**INSTRUCTIONS FOR THE TASK:**
From the listing that follows, extract every line and set it down unaltered.

**INFORMATION SUPPLIED:**

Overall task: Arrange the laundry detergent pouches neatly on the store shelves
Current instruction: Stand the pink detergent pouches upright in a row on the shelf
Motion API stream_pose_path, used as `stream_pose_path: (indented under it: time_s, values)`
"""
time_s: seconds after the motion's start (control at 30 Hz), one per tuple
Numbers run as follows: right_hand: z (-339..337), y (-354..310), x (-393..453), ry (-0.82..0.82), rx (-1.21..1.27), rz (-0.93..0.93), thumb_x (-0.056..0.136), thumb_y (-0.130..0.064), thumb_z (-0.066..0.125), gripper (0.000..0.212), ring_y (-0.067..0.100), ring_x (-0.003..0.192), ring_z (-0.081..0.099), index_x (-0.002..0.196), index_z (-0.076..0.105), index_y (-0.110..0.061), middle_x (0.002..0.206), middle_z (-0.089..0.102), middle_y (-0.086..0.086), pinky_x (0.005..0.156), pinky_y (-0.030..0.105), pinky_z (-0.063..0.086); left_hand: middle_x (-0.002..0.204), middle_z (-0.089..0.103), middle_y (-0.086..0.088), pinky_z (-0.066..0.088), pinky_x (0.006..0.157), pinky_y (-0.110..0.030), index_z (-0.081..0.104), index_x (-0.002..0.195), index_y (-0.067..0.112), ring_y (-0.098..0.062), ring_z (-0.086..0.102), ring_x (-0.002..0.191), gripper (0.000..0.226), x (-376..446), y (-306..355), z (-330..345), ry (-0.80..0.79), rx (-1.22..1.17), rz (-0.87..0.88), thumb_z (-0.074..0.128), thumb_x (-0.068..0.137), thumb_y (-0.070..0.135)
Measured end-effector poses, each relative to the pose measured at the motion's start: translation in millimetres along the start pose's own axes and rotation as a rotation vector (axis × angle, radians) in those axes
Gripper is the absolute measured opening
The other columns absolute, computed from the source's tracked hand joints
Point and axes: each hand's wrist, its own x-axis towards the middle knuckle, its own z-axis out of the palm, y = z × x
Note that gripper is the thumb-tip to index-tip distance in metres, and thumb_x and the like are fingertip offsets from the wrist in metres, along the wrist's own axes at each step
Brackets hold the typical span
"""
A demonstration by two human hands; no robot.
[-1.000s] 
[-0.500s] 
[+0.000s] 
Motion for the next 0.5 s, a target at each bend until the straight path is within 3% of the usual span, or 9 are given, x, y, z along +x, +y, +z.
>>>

**OUTPUT OF THE TASK:**
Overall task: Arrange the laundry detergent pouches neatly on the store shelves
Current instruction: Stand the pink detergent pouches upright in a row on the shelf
Motion API stream_pose_path, used as `stream_pose_path: (indented under it: time_s, values)`
"""
time_s: seconds after the motion's start (control at 30 Hz), one per tuple
Numbers run as follows: right_hand: z (-339..337), y (-354..310), x (-393..453), ry (-0.82..0.82), rx (-1.21..1.27), rz (-0.93..0.93), thumb_x (-0.056..0.136), thumb_y (-0.130..0.064), thumb_z (-0.066..0.125), gripper (0.000..0.212), ring_y (-0.067..0.100), ring_x (-0.003..0.192), ring_z (-0.081..0.099), index_x (-0.002..0.196), index_z (-0.076..0.105), index_y (-0.110..0.061), middle_x (0.002..0.206), middle_z (-0.089..0.102), middle_y (-0.086..0.086), pinky_x (0.005..0.156), pinky_y (-0.030..0.105), pinky_z (-0.063..0.086); left_hand: middle_x (-0.002..0.204), middle_z (-0.089..0.103), middle_y (-0.086..0.088), pinky_z (-0.066..0.088), pinky_x (0.006..0.157), pinky_y (-0.110..0.030), index_z (-0.081..0.104), index_x (-0.002..0.195), index_y (-0.067..0.112), ring_y (-0.098..0.062), ring_z (-0.086..0.102), ring_x (-0.002..0.191), gripper (0.000..0.226), x (-376..446), y (-306..355), z (-330..345), ry (-0.80..0.79), rx (-1.22..1.17), rz (-0.87..0.88), thumb_z (-0.074..0.128), thumb_x (-0.068..0.137), thumb_y (-0.070..0.135)
Measured end-effector poses, each relative to the pose measured at the motion's start: translation in millimetres along the start pose's own axes and rotation as a rotation vector (axis × angle, radians) in those axes
Gripper is the absolute measured opening
The other columns absolute, computed from the source's tracked hand joints
Point and axes: each hand's wrist, its own x-axis towards the middle knuckle, its own z-axis out of the palm, y = z × x
Note that gripper is the thumb-tip to index-tip distance in metres, and thumb_x and the like are fingertip offsets from the wrist in metres, along the wrist's own axes at each step
Brackets hold the typical span
"""
A demonstration by two human hands; no robot.
[-1.000s] 
[-0.500s] 
[+0.000s] 
Motion for the next 0.5 s, a target at each bend until the straight path is within 3% of the usual span, or 9 are given, x, y, z along +x, +y, +z.
>>>

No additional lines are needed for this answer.